Entries taken from a collection
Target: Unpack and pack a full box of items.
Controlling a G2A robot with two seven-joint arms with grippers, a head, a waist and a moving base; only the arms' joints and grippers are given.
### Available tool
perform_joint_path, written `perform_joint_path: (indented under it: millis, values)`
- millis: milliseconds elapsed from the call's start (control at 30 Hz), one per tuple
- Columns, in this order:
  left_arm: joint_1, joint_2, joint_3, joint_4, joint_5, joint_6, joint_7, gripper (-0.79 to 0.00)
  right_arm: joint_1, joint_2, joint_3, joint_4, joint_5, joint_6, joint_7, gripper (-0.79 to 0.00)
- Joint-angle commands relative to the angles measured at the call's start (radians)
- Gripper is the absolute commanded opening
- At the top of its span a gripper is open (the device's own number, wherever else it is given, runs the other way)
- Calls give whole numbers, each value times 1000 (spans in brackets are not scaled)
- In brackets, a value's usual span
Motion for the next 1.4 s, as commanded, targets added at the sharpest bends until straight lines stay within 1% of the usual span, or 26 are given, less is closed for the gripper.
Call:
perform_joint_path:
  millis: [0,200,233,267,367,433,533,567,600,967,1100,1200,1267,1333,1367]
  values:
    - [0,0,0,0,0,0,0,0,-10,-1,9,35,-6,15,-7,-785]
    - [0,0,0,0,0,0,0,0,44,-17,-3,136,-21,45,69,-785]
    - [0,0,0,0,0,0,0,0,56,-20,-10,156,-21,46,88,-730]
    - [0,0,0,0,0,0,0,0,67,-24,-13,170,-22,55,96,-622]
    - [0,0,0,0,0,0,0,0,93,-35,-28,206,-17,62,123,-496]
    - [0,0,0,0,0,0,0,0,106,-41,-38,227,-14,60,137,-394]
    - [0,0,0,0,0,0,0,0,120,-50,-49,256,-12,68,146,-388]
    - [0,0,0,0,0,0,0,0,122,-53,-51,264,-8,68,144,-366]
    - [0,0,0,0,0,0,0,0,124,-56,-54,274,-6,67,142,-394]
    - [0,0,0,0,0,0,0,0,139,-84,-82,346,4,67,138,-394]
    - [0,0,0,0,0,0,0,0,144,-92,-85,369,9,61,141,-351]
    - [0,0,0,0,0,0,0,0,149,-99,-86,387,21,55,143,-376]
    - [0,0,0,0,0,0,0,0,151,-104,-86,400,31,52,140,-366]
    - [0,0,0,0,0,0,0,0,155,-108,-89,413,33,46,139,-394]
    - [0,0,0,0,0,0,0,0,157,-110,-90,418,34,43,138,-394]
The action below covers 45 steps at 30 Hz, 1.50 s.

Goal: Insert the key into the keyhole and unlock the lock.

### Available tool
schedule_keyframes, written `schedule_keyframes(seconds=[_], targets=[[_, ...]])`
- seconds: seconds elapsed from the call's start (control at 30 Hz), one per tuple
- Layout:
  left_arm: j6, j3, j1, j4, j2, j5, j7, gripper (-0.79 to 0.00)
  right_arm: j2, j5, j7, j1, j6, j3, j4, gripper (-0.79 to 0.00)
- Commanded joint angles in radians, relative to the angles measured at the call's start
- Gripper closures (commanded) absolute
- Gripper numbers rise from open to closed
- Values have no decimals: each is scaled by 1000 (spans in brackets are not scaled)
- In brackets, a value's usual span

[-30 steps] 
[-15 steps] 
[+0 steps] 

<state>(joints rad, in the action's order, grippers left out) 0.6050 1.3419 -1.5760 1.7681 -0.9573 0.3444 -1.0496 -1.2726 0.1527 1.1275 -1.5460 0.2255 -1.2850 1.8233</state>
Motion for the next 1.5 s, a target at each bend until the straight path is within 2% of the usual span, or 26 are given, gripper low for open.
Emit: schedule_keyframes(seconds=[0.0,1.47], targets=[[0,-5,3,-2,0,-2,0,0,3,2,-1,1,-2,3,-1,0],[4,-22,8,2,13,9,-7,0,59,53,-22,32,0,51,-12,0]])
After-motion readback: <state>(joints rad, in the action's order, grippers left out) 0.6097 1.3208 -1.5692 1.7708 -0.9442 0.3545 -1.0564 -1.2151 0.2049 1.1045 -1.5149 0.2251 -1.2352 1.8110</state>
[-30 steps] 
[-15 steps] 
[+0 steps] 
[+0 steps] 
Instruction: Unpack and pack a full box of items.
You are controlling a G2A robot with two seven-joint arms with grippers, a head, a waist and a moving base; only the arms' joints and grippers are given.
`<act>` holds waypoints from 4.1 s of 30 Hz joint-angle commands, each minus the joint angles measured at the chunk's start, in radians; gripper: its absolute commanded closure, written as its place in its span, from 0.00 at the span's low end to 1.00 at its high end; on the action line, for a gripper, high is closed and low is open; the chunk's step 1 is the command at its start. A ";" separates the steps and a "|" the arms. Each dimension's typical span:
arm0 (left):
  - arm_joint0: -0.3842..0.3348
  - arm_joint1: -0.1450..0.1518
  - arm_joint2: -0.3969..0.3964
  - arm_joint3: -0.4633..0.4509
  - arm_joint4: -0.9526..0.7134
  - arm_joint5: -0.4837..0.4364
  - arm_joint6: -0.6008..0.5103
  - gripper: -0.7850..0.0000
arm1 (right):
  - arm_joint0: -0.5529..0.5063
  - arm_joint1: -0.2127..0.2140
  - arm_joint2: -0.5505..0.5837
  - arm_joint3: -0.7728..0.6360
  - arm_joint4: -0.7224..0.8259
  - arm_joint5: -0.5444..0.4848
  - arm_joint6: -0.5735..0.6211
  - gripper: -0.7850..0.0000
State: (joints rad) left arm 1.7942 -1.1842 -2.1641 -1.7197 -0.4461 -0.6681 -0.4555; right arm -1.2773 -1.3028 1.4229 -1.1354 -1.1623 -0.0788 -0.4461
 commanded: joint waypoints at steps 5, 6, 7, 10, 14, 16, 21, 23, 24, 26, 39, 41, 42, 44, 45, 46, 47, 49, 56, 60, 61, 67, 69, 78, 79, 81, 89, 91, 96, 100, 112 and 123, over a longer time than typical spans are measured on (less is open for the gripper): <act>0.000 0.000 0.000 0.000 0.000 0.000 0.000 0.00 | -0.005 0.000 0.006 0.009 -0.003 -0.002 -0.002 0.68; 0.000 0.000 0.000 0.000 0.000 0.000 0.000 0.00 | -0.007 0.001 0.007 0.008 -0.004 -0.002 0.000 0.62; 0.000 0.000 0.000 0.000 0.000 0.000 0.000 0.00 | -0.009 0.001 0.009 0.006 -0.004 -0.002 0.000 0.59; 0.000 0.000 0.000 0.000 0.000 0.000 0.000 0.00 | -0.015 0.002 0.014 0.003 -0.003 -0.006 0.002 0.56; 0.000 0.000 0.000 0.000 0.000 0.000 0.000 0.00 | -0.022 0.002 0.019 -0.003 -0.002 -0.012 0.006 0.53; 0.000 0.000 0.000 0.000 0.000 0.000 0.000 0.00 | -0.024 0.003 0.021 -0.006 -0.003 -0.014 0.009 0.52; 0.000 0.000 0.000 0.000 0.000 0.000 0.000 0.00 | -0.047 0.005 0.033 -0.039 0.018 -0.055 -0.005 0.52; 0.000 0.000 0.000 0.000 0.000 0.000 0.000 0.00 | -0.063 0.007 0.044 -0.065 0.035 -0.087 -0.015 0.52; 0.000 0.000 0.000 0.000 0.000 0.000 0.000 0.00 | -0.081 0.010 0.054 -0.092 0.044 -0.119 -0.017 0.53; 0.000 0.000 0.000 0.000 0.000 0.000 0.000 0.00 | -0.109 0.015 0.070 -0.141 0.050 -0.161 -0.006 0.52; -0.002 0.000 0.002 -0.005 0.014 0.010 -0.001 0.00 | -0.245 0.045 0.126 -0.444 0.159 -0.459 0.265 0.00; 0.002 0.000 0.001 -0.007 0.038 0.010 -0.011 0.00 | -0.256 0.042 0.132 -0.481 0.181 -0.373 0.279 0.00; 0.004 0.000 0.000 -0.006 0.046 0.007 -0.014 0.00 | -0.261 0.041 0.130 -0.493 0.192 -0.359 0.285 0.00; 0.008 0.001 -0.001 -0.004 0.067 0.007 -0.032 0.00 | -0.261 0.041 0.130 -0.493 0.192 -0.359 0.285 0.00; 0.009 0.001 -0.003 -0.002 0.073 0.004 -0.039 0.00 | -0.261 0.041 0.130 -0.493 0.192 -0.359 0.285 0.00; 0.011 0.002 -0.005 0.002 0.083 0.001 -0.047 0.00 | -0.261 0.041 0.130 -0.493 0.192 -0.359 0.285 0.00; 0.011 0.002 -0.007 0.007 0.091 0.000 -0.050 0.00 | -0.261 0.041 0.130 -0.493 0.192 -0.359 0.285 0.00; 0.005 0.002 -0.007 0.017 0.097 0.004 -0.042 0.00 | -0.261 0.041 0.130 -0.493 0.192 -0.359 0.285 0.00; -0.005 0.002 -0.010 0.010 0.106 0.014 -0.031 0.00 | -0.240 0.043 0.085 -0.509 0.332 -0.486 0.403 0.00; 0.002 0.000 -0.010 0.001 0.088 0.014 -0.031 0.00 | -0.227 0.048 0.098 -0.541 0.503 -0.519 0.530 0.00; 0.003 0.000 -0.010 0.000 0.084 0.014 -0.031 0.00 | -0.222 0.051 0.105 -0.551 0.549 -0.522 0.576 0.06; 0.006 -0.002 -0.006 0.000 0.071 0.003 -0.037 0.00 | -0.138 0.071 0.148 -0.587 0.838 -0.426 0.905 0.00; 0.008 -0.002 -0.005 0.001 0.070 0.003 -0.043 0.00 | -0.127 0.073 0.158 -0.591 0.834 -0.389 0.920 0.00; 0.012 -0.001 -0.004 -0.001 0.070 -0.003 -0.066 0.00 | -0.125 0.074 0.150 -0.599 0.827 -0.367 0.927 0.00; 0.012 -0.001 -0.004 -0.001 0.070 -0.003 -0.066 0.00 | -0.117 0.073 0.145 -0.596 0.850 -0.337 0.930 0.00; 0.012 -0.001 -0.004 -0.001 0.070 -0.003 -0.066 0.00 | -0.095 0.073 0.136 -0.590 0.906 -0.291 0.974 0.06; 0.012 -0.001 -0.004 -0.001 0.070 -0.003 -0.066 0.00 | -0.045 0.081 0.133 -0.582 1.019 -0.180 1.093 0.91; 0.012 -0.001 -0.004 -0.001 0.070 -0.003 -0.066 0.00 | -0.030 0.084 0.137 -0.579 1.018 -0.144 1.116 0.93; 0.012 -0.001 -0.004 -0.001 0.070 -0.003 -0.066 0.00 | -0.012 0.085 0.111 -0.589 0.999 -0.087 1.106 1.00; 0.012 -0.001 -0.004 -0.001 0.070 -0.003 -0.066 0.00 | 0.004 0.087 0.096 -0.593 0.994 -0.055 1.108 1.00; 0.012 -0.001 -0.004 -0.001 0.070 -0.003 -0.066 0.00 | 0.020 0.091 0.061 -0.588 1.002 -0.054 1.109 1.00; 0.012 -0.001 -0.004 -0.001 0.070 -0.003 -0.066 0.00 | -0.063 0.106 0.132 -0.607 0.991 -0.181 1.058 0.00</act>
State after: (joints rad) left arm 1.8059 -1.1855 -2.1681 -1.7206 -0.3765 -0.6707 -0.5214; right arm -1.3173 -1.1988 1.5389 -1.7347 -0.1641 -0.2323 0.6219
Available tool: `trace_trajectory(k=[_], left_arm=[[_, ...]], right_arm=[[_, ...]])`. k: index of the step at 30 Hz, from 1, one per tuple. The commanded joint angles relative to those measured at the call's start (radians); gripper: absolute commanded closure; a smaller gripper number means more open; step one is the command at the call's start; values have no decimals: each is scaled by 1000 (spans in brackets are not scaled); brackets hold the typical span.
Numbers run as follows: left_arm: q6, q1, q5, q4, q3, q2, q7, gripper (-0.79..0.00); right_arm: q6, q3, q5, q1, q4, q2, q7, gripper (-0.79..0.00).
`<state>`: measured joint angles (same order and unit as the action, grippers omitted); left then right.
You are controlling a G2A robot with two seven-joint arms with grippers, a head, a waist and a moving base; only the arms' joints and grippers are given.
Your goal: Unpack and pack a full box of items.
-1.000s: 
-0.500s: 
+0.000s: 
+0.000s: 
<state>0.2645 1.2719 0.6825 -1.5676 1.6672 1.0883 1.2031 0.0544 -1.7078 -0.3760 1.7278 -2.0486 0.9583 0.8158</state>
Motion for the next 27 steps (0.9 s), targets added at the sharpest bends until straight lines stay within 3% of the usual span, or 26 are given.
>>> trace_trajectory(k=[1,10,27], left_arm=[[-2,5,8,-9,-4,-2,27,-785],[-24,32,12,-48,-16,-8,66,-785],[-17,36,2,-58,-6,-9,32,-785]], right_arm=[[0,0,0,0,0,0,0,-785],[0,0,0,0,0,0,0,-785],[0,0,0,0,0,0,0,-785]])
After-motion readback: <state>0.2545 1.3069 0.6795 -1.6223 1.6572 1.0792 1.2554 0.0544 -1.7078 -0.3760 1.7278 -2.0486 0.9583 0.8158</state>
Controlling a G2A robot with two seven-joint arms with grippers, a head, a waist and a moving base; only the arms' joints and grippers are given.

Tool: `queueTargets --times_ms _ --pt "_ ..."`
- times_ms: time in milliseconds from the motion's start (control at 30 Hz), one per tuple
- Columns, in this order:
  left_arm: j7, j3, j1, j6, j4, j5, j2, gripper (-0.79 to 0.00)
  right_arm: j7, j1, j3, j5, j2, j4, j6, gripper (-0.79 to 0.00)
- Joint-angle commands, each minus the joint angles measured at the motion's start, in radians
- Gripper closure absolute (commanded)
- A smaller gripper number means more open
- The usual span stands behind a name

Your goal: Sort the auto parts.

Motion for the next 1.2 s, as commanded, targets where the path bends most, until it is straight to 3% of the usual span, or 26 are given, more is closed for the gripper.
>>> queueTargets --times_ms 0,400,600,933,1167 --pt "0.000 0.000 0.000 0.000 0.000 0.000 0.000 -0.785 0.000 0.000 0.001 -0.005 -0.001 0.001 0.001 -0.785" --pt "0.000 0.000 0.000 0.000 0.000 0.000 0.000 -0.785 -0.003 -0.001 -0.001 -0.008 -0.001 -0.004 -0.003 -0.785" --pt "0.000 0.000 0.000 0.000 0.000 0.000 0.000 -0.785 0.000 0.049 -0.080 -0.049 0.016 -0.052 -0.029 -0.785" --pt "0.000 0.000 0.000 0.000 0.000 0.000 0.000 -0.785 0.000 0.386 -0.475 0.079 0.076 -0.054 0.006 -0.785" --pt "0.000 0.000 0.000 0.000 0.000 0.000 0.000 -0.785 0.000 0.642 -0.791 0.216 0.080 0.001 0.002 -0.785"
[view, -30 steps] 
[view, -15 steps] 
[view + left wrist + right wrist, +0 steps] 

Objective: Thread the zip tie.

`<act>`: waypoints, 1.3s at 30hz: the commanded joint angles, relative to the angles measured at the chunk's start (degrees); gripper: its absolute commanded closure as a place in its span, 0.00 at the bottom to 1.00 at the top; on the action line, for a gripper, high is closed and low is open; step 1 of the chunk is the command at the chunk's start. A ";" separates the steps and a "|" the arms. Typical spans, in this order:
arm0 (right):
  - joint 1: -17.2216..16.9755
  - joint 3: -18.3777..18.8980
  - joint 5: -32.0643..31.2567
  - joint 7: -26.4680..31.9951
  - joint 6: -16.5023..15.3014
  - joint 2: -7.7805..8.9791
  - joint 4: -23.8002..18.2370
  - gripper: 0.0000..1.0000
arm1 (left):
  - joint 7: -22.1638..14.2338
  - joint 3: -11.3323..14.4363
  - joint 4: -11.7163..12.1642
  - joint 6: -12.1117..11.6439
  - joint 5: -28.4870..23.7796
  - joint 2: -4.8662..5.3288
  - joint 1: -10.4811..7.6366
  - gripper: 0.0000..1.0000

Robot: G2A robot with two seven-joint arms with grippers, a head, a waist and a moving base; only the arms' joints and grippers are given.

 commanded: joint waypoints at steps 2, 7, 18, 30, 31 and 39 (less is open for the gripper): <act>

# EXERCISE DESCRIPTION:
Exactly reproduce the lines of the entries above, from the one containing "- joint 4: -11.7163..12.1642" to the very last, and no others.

# SOLUTION:
  - joint 4: -11.7163..12.1642
  - joint 6: -12.1117..11.6439
  - joint 5: -28.4870..23.7796
  - joint 2: -4.8662..5.3288
  - joint 1: -10.4811..7.6366
  - gripper: 0.0000..1.0000

Robot: G2A robot with two seven-joint arms with grippers, a head, a waist and a moving base; only the arms' joints and grippers are given.

 commanded: joint waypoints at steps 2, 7, 18, 30, 31 and 39 (less is open for the gripper): <act>

The answer stands, and there is nothing more to add.